Mimpi buruk itu harus dialami seorang inovator yang sejak lama memimpikan negaranya bisa merekayasa dan memproduksi mobil tenaga listrik. Dasep Ahmadi, lulusan Teknik Mesin di Institut Teknologi Bandung (ITB) tahun 1990 ini harus menjalani hari-harinya kini di jeruji besi. Ini setelah penerima beassiwa dari Verein Deutscher Maschinen und Anlagen (VDMA) di Trumpf GmbH Maschinen Fabrik, Stuttgart Jerman itu divonis hukuman penjara selama 7 tahun.
Dia didakwa telah melakukan tindak pidana korupsi dalam pembuatan mobil listrik teknologi Prototype Electric Bus dan Executive Electric Car yang digunakan pada kegiatan Asia-Pacific Economic Cooperation (APEC) XXI di Bali tahun 2013 lalu.Dalam posisinya sebagai Direktur PT Sarimas, Dasep juga diharuskan membayar uang pengganti sebesar Rp17,1 miliar. Vonis yang disampaikan Ketua Majelis Hakim Arifin di Pengadilan pada Senin (14/3) ini lebih ringan dari tuntutan Jaksa Penuntut Umum (JPU) yakni 12 tahun penjara dengan uang pengganti mencapai Rp28 miliar. Dasep pun tak terima dan akan mengajukan banding.

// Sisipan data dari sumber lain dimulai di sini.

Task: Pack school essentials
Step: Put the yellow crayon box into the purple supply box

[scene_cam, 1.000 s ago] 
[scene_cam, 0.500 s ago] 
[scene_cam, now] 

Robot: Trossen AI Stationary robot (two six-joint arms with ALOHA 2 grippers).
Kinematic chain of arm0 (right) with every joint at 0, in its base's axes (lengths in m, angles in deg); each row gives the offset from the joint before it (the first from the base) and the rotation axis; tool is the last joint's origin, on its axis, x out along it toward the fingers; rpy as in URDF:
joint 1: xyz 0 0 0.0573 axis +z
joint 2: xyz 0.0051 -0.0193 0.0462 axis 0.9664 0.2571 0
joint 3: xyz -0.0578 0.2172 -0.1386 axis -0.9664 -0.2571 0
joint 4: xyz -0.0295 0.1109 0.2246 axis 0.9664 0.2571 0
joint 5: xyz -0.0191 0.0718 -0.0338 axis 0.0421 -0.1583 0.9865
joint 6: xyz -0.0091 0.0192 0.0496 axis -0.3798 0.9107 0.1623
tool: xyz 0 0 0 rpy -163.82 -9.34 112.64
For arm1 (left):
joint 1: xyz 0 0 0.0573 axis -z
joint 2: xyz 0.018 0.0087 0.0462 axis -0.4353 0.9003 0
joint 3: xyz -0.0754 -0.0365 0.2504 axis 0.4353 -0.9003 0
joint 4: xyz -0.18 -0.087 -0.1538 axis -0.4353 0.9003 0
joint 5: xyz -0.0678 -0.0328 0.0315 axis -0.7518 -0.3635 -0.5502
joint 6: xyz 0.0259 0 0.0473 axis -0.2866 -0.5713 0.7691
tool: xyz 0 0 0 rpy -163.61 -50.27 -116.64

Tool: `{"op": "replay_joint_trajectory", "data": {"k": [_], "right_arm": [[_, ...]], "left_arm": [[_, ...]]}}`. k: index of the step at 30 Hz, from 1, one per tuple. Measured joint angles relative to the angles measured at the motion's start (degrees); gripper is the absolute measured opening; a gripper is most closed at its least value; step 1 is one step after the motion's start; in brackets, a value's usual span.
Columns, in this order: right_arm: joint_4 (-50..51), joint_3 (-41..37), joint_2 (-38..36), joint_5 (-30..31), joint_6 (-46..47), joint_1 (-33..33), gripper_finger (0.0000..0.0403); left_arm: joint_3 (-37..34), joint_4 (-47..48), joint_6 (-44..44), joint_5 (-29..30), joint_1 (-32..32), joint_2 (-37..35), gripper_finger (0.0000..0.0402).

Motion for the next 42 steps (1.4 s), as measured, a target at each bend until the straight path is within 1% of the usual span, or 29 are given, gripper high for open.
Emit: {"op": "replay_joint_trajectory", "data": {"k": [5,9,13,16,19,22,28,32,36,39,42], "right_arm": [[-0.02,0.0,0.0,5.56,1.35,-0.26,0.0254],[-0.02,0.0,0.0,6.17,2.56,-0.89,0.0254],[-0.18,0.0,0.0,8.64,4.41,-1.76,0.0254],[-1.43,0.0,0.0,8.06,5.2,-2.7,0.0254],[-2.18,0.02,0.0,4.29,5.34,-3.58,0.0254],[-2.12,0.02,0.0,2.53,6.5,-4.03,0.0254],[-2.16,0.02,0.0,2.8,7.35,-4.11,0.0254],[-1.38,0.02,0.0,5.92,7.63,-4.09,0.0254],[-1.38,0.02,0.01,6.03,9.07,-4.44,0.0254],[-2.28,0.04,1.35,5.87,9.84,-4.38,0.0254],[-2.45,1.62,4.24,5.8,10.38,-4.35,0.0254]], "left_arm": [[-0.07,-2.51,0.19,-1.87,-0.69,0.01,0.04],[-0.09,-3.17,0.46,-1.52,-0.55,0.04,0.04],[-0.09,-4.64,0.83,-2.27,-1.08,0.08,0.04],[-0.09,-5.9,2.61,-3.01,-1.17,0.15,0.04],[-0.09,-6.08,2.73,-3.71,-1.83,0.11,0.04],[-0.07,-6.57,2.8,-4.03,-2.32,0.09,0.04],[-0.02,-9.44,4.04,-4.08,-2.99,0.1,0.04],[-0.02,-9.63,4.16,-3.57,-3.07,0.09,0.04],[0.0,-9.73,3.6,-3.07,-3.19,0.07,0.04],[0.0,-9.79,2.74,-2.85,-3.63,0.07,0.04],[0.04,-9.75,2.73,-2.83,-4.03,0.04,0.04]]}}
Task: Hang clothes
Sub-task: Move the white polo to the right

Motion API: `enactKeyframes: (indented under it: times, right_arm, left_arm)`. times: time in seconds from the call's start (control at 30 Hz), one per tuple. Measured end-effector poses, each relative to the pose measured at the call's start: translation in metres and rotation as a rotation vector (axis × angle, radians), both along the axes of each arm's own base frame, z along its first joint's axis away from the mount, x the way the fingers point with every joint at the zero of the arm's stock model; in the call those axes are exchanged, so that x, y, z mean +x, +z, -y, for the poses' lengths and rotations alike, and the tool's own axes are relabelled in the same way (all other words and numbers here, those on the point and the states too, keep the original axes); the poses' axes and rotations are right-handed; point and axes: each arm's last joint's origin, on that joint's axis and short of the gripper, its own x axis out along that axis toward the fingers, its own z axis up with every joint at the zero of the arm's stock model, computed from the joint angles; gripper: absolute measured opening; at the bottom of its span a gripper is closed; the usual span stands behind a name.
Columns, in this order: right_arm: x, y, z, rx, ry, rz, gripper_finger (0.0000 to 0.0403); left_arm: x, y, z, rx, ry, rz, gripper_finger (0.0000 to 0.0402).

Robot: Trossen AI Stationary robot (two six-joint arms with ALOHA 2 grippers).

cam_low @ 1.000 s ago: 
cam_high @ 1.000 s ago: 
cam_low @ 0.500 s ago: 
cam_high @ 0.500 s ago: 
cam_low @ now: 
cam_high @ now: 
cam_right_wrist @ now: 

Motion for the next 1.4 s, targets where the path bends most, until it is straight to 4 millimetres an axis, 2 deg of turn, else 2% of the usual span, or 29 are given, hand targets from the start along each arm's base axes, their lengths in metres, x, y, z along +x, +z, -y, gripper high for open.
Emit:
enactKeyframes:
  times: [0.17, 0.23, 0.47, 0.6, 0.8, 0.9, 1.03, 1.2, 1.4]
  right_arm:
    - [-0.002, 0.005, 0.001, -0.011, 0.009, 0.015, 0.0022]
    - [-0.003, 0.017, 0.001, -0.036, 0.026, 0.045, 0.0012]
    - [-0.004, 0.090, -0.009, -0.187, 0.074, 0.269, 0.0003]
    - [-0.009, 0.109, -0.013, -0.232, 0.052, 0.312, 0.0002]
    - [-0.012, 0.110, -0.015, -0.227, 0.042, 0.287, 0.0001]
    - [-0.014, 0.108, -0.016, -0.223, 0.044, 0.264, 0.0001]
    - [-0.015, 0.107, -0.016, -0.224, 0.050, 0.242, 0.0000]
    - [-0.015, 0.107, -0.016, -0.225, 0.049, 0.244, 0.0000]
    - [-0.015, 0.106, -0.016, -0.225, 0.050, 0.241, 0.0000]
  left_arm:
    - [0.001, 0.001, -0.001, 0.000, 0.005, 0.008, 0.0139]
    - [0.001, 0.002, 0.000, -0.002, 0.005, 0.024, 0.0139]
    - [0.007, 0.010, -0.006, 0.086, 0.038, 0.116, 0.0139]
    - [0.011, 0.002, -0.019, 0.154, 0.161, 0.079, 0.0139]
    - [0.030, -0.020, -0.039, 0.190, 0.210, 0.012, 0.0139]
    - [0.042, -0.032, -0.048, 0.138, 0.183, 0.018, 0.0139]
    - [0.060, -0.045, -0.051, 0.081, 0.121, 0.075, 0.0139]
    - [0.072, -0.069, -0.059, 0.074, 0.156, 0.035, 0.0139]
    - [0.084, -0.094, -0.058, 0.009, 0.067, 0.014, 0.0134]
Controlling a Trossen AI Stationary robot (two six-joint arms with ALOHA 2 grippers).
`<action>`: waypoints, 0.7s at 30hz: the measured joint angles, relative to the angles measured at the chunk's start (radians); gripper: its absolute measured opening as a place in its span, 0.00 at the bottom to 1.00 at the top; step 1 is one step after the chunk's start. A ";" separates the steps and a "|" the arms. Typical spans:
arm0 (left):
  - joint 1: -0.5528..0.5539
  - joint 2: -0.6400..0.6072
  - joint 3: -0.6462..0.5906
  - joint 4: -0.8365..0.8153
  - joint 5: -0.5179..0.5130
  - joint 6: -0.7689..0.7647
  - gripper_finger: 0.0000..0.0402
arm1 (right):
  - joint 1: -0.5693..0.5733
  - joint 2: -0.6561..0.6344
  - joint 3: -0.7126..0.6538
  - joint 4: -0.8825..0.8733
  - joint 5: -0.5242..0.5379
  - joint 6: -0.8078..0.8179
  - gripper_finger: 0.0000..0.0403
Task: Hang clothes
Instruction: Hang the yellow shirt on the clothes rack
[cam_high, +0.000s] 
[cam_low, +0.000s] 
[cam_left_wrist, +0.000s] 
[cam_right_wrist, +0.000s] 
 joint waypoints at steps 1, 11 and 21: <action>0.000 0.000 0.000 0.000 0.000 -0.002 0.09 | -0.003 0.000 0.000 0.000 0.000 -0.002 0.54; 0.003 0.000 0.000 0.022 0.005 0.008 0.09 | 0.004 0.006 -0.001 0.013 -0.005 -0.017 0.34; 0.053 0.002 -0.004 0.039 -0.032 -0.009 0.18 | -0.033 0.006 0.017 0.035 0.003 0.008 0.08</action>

Pria kelahiran Sukabumi 1965 ini menilai pembuatan mobil listrik itu adalah aset negara yang harus dikembangkan. Namun, Kejaksaan melihat bahwa proyek senilai Rp32 miliar itu dianggap gagal dan ada unsur korupsi. “Kita ingin melakukan yang terbaik, kalau masih ada kekurangan, itu wajar. Tapi, kalau ini disebut perbuatan kejahatan, saya tidak terima,” tegas ahli mekatronika itu. Dasep menyebut para pihak yang menilai perbuatannya sebagai tindak pidana belum memahami bidang penelitian. Dasep pun mendapat dukungan penuh dari teman-temannya dari ITB dan pihak lain yang bersimpati.
Berangus Inovasi
Vonis ini kini menciptakan keresahan tersendiri. Terutama,bagi para inovator di lembaga penelitian maupun perguruan tinggi. Ikatan Alumni (IA) ITB merasakan kecemasan yang berpotensi memberangus inovasi tersebut. “Dalam pembicaraan di internal alumni, keresahan itu muncul. Sebab kasus ini kan terkait inovasi dan kreatifitas anak bangsa. Teman-teman (kini) jadi mikir dua kali kalau ingin membuat inovasi,” ujar Direktur Eksekutif IA ITB Andi Wahyudi kepada media belum lama ini. Selama ini menurut Andi, Dasep dikenal sebagai peneliti idealis yang memiliki mimpi besar agar Indonesia memiliki mobil sendiri.
Di tempat terpisah Dekan Fakultas Teknik Universitas Indonesia Dedi Priadi menyebut sekaligus membandingkan bahwa teknologi mobil listrik butuh waktu yang lama sampai bisa dikatakan inovasi itu berhasil. Di UI saja, ada dua inovasi mobil listrik yang dibuat melalui modifikasi dari mobil Toyota Kijang Super dan sebuah city car. Dibutuhkan waktu dua tahun hanya untuk penelitian terutama desain engineering nya. “Kami membuat keduanya (dua mobil) sejak 2014, namun untuk engineering designnya dibutuhkan sekitar dua tahun sebelumnya, itupun belum bisa dikatakan selesai,” ujar Dedi. Karena dibutuhkan waktu lagi untuk penelitian lanjutan termasuk didalamnya uji performance.
Dan Dasep bukan peneliti amatiran, kredibilitas di bidang yang digelutinya bahkan telah mendapat banyak pengakuan dan penghargaan. Diantaranya Penganugerahan Penghargaan Teknologi Bacharudin Jusuf Habibie pada Agustus 2009 lalu. Salah satu perancang mesin Daihatsu dan Esspas PT Astra yang berkecimpung di dunia technopreneur selama lebih kurang 10 tahun dinilai memiliki prestasi dalam inovasi mesin yang dianggap sangat berguna bagi negara. Kini bekas juara nasional lomba purwarupa robot tahun 1987 dan juara nasional alat penghemat bahan bakar tahun 1989 itu sedang berjuang keras melawan upaya pemberangusan kreatifitas atas nama penegakan hukum dari dalam terali besi. Tapi, ada yang menyebut Dasep hanya korban politik balas dendam antar rezim. Entahlah.(esa).